__What is being asked__
Please work out how many lines of this material include "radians", and answer with that number by itself.

__Source material__
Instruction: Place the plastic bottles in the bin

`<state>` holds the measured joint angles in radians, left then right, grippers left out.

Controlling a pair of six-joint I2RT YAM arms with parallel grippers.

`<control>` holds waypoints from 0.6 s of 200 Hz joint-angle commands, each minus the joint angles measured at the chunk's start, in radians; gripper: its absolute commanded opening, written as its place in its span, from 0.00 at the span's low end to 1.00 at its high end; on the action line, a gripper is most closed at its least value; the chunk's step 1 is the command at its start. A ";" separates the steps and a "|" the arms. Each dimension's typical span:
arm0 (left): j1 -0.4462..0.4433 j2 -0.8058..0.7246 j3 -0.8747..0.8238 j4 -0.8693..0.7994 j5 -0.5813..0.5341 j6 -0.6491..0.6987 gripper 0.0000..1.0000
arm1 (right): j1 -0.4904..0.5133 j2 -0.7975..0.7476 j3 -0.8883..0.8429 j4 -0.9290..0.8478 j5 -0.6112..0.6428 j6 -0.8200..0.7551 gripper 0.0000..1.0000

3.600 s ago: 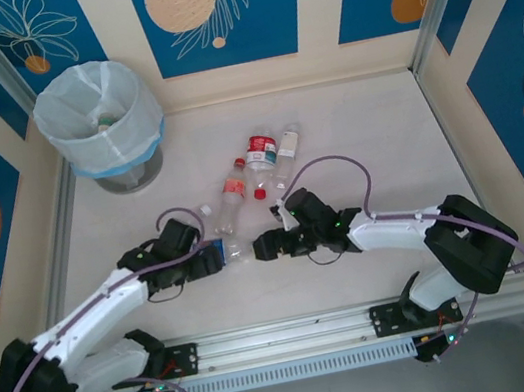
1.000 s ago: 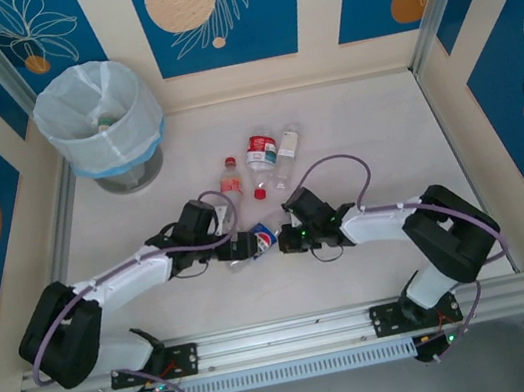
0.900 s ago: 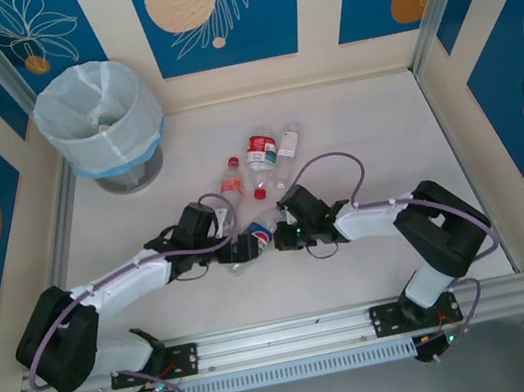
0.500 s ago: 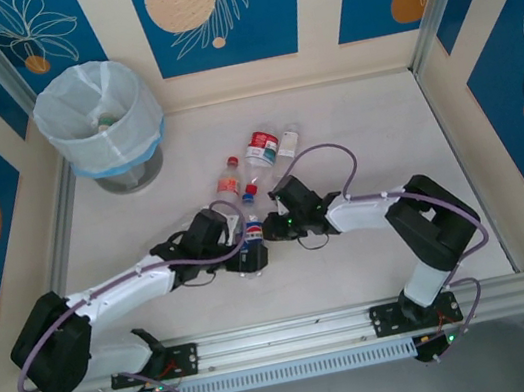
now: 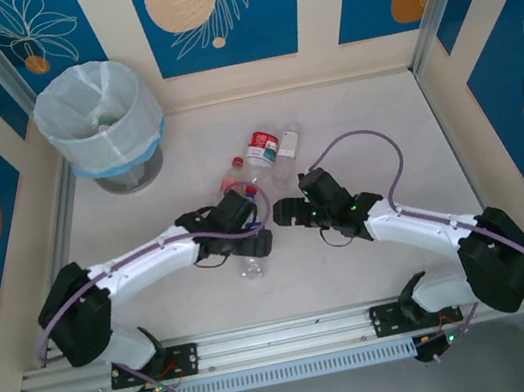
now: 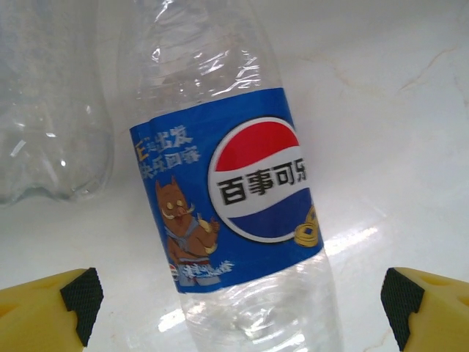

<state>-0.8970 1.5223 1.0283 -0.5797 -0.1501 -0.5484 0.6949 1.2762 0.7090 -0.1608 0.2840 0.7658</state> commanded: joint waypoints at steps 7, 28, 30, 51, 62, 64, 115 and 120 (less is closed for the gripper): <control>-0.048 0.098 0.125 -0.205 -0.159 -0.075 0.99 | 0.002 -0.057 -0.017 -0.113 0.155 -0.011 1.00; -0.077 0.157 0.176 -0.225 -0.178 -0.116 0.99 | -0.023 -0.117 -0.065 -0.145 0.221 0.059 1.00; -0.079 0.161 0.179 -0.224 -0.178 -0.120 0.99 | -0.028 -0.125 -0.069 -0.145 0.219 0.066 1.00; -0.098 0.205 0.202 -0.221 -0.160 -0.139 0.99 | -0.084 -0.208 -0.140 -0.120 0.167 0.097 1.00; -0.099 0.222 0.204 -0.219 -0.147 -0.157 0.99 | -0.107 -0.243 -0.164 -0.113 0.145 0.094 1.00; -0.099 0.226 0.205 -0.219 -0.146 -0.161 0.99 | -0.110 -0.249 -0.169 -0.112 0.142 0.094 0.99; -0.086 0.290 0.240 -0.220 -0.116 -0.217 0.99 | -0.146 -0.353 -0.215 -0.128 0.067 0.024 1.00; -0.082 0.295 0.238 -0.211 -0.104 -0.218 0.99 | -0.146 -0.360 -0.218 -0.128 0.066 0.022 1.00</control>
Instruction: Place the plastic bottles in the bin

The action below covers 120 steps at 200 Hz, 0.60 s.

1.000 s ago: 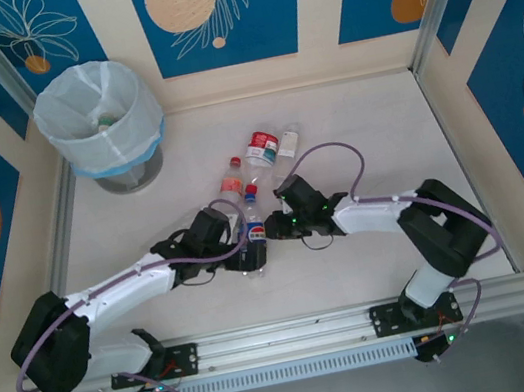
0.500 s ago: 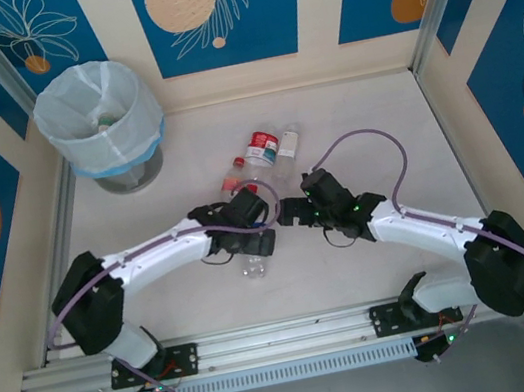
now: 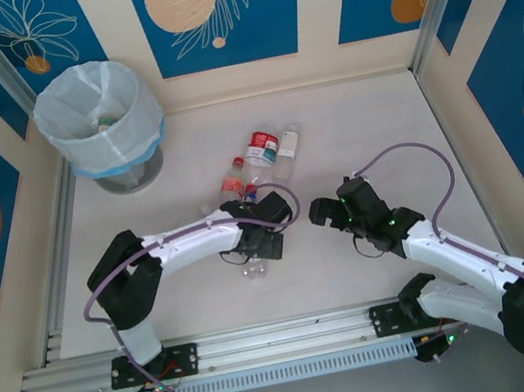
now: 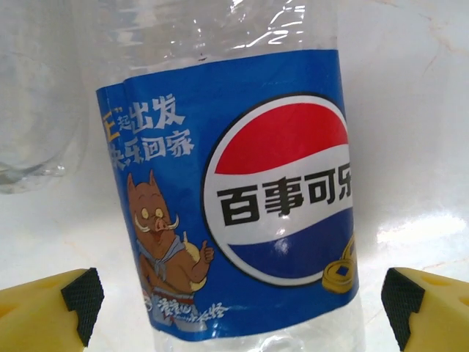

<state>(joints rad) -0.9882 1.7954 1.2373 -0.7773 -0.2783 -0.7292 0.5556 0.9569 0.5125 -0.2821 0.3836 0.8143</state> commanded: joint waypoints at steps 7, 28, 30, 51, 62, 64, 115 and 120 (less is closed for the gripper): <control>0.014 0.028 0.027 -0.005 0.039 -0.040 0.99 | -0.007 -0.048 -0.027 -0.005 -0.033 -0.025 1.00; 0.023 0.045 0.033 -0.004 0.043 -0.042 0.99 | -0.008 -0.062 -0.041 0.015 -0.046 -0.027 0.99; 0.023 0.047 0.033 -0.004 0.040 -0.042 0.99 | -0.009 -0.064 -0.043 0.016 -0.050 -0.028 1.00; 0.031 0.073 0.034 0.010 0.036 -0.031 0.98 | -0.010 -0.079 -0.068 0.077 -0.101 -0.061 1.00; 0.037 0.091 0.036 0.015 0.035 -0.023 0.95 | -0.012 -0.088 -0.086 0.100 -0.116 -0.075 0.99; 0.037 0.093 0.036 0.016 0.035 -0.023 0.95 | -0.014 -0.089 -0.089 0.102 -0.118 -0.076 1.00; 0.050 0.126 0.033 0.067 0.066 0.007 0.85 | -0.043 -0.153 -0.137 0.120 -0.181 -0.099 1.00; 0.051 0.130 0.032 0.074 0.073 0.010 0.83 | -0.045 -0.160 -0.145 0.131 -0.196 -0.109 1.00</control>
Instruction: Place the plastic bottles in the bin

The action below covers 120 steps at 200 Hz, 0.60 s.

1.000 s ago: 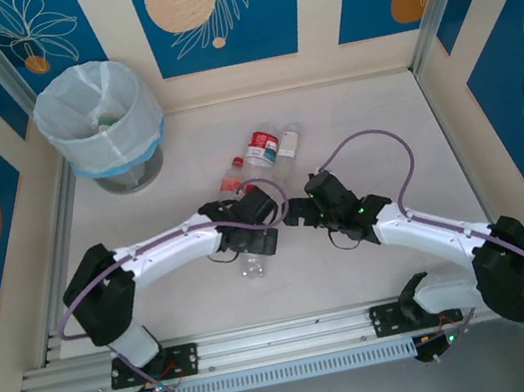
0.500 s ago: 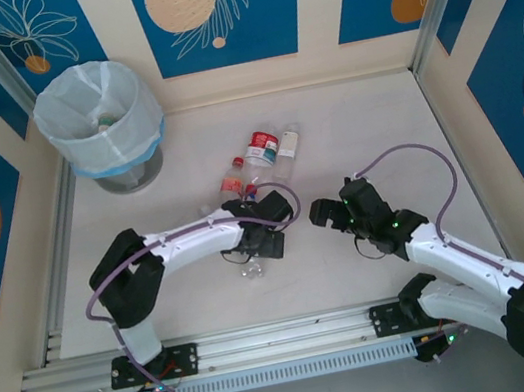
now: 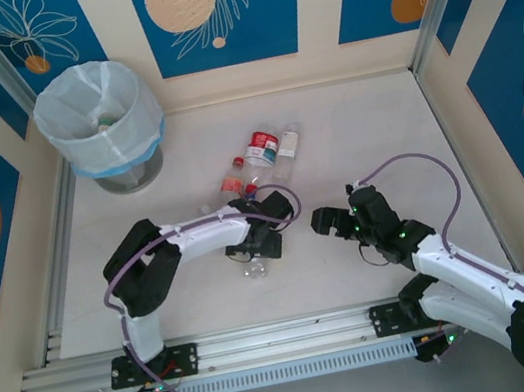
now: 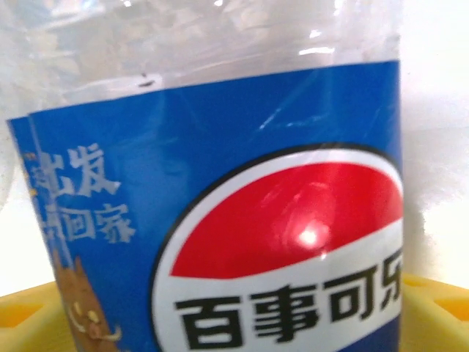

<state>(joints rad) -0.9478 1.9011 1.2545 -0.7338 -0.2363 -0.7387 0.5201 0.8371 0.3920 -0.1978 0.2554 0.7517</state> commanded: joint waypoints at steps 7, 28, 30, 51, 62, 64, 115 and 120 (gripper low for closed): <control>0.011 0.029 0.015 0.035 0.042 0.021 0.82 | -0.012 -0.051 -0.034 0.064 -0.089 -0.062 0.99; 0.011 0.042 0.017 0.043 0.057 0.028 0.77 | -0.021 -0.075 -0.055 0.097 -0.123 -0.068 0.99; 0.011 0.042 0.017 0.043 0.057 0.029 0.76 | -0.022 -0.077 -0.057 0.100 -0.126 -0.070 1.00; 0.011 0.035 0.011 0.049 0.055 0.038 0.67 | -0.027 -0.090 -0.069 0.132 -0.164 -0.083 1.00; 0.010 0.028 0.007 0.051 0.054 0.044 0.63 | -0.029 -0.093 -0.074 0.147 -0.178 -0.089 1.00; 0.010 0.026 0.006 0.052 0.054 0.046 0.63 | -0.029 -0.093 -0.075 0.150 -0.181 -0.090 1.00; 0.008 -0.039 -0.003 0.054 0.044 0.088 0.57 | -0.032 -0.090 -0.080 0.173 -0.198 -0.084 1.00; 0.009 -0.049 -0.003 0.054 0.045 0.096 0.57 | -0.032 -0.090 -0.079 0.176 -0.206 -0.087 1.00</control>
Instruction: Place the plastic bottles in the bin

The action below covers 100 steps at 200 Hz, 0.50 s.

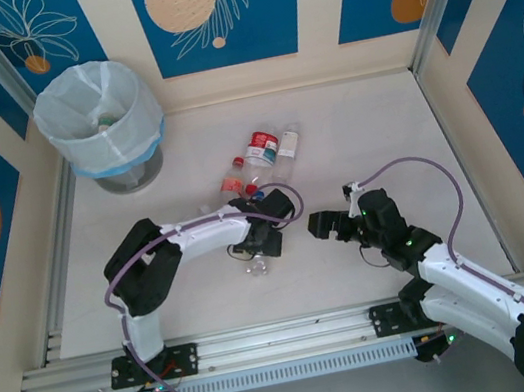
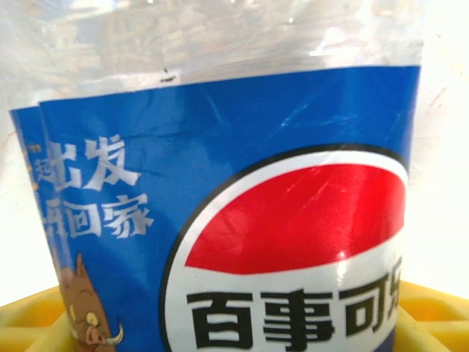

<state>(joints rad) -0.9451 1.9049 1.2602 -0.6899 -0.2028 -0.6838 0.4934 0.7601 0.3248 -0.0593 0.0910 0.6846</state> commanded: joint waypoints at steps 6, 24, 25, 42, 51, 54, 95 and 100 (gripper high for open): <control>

__Your response__
2